[Stored items]
· · · ·

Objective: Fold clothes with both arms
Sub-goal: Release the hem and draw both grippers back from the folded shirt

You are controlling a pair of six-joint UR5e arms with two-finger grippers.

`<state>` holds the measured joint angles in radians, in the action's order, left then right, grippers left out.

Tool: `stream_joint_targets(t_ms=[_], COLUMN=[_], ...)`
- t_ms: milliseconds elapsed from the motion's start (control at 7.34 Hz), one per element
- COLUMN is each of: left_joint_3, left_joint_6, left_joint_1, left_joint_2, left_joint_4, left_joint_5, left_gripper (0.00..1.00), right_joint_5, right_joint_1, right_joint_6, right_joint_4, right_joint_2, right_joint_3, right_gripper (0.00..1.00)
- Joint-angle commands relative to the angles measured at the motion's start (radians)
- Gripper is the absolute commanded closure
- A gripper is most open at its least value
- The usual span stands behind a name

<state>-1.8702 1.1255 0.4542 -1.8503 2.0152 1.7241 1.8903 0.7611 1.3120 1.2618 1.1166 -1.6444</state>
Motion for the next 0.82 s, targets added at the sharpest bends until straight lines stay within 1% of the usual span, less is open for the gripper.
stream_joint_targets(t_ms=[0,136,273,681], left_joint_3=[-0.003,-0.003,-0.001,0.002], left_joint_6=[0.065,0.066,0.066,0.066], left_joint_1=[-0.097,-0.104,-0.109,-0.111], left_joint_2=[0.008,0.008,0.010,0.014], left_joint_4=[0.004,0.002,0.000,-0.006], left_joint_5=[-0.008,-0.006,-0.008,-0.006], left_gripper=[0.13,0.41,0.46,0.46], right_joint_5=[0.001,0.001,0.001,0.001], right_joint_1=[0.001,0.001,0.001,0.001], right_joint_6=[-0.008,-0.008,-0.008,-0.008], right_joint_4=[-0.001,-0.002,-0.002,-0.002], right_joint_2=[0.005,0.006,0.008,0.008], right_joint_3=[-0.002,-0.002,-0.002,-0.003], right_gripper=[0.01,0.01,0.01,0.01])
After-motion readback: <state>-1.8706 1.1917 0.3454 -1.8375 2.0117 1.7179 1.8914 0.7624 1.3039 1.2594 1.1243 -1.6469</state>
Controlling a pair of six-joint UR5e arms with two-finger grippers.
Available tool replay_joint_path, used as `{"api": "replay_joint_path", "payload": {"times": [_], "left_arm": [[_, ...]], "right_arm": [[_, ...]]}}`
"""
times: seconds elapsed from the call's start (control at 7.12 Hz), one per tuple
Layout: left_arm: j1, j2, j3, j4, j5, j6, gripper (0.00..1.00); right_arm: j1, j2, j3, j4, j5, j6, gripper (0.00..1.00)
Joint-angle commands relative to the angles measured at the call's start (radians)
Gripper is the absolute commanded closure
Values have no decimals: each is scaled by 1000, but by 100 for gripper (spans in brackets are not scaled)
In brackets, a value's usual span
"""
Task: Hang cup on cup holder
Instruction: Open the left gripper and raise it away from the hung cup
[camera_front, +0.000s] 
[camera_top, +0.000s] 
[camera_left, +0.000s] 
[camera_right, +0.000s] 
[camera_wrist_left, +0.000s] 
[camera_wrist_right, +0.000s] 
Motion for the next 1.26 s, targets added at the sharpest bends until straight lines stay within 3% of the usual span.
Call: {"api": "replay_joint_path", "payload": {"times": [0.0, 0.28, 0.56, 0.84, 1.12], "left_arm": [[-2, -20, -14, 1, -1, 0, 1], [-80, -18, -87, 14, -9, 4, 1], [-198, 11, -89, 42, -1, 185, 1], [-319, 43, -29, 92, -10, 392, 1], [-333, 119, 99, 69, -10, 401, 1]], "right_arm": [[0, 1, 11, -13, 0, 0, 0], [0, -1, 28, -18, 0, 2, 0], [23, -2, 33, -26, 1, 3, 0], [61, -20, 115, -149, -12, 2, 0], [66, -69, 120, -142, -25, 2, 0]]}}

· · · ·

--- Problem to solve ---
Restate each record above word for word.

--- Final answer ---
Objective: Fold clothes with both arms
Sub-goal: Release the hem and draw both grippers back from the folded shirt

You are controlling a pair of six-joint UR5e arms with two-finger grippers.

`<state>` holds the measured joint angles in radians, in the action's order, left then right, grippers left out.

Tool: `stream_joint_targets(t_ms=[_], COLUMN=[_], ...)`
- t_ms: milliseconds elapsed from the motion's start (control at 7.34 Hz), one per element
- COLUMN is each of: left_joint_3, left_joint_6, left_joint_1, left_joint_2, left_joint_4, left_joint_5, left_gripper (0.00..1.00), right_joint_5, right_joint_1, right_joint_6, right_joint_4, right_joint_2, right_joint_3, right_gripper (0.00..1.00)
- Joint-angle commands relative to the angles measured at the motion's start (radians)
- Gripper is the absolute commanded closure
- A gripper is most open at its least value
- The usual span stands behind a name

<state>-1.8702 1.1255 0.4542 -1.8503 2.0152 1.7241 1.8903 0.7611 1.3120 1.2618 1.1166 -1.6444</state>
Motion for the next 0.82 s, targets added at the sharpest bends until straight lines stay within 1% of the usual span, less is open for the gripper.
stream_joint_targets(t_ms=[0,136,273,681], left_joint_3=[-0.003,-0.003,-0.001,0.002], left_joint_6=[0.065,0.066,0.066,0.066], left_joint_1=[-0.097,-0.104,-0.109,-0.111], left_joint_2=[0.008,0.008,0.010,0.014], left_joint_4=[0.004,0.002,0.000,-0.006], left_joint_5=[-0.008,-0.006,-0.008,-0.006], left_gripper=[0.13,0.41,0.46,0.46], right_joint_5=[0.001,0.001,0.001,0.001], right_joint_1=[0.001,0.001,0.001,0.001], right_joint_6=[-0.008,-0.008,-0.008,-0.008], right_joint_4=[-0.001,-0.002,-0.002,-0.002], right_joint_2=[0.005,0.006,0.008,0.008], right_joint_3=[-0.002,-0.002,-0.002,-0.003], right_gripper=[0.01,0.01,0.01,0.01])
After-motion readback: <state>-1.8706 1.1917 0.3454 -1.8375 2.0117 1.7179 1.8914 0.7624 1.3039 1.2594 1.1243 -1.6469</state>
Controlling a pair of six-joint UR5e arms with two-finger grippers.
Available tool replay_joint_path, used as `{"api": "replay_joint_path", "payload": {"times": [_], "left_arm": [[_, ...]], "right_arm": [[_, ...]]}}`
"""
times: seconds elapsed from the call's start (control at 7.12 Hz), one per tuple
Layout: left_arm: j1, j2, j3, j4, j5, j6, gripper (0.00..1.00); right_arm: j1, j2, j3, j4, j5, j6, gripper (0.00..1.00)
Joint-angle commands relative to the angles measured at the call's start (radians)
Gripper is the absolute commanded closure
Values have no decimals: each is scaled by 1000, but by 100 for gripper (spans in brackets are not scaled)
In brackets, a value's usual span
"""
Task: Hang cup on cup holder
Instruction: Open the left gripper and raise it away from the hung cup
[camera_front, +0.000s] 
[camera_top, +0.000s] 
[camera_left, +0.000s] 
[camera_right, +0.000s] 
[camera_wrist_left, +0.000s] 
[camera_wrist_right, +0.000s] 
Motion for the next 1.26 s, targets added at the sharpest bends until straight lines stay within 3% of the usual span.
Call: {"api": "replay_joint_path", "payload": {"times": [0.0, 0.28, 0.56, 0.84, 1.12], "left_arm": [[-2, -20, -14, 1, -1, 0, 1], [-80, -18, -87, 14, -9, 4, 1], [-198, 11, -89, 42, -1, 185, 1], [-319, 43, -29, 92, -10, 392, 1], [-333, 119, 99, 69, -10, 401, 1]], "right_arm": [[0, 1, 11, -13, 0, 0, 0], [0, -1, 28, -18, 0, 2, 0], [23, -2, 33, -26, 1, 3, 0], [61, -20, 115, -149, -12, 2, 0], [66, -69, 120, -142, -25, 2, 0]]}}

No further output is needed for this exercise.